# New Eurogloss Prestige New 2014 Website



## Eurogloss (Jan 22, 2008)

Hello Guys ,

Back again just wanted to show you my new 2014 website ,most of it was done by me the Home Content , SEO and Gallery the rest was done by my web designer .
I think it looks fresh and easy to navigate, with this new website I have the ability to change things as I please add or delete which on the old one didn't exsist 

I am quite happy with the design and so far I have had some positive feedback from my clients as well as potential clients .

Without further ado here it is www.euroglossprestige.com.au

Enjoy !

Mario


----------



## Ghostrider (Dec 17, 2006)

Hello Mario,

congrats mate, the website looks great !!!!!


----------



## suspal (Dec 29, 2011)

The sites mint bro.


----------



## Eurogloss (Jan 22, 2008)

Ghostrider said:


> Hello Mario,
> 
> congrats mate, the website looks great !!!!!

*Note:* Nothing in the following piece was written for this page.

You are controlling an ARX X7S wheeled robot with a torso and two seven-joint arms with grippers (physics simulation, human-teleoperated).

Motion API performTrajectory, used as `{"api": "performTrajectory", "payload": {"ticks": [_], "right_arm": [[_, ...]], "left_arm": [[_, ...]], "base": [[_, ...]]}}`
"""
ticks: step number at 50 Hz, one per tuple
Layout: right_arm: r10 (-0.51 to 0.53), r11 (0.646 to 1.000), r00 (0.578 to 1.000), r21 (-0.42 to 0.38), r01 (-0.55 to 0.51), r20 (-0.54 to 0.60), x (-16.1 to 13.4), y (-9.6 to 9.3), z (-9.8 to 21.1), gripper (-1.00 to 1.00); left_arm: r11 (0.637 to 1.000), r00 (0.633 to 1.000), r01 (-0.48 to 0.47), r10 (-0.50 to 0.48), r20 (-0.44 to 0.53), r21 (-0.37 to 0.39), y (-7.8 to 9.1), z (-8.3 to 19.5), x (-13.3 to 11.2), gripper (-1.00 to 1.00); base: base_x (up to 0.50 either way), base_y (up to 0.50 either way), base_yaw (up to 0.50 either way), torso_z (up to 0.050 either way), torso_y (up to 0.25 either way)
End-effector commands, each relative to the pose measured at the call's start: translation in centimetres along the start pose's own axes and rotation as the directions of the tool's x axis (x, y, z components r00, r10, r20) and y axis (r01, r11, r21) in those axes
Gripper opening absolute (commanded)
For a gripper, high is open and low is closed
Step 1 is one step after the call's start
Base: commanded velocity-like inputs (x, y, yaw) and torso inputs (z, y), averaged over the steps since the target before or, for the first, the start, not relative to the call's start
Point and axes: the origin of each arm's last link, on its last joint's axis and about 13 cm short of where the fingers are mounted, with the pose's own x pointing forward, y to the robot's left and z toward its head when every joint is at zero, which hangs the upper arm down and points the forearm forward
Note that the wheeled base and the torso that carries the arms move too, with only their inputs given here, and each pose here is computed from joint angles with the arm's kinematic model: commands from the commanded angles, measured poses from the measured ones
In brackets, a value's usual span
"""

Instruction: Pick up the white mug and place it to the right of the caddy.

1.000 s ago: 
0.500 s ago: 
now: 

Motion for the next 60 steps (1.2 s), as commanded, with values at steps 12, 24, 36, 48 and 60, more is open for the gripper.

Thanks Daniel , much appreciated buddy :thumb:

Mario


----------



## Eurogloss (Jan 22, 2008)

suspal said:


> The sites mint bro.


Thanks Suspal :thumb:


----------



## Racer (Oct 27, 2005)

Great site Mario , all the best my friend :thumb:


----------



## WHIZZER (Oct 25, 2005)

Looks Great


----------



## Eurogloss (Jan 22, 2008)

Racer said:


> Great site Mario , all the best my friend :thumb:


Thanks Rui . much appreciated my friend :thumb:


----------



## Eurogloss (Jan 22, 2008)

WHIZZER said:


> Looks Great


Thanks Bill , glad you like it 

Mario


----------



## tansel (Sep 26, 2010)

Yaaaay, super Mario gloss is back in town 

looks superior big brother, hope it will grow business


----------



## StamGreek (Oct 11, 2012)

congrats Mario


----------



## zippo (Mar 26, 2008)

loving the website it leaves people in no doubt of the attention and care their car is going to receive, Along with the gallery to back up your claims of high quality workmanship in every aspect of car detailing and honest results over a broad spectrum of paint quality and age with no suggestion of manipulating the results. Its perfect Mario
Or to be blunt_ its the mutts nuts _ :thumb::thumb:
Daz


----------



## Eurogloss (Jan 22, 2008)

Thank you guys for all your kind comments I am glad you all like my new website 

Mario


----------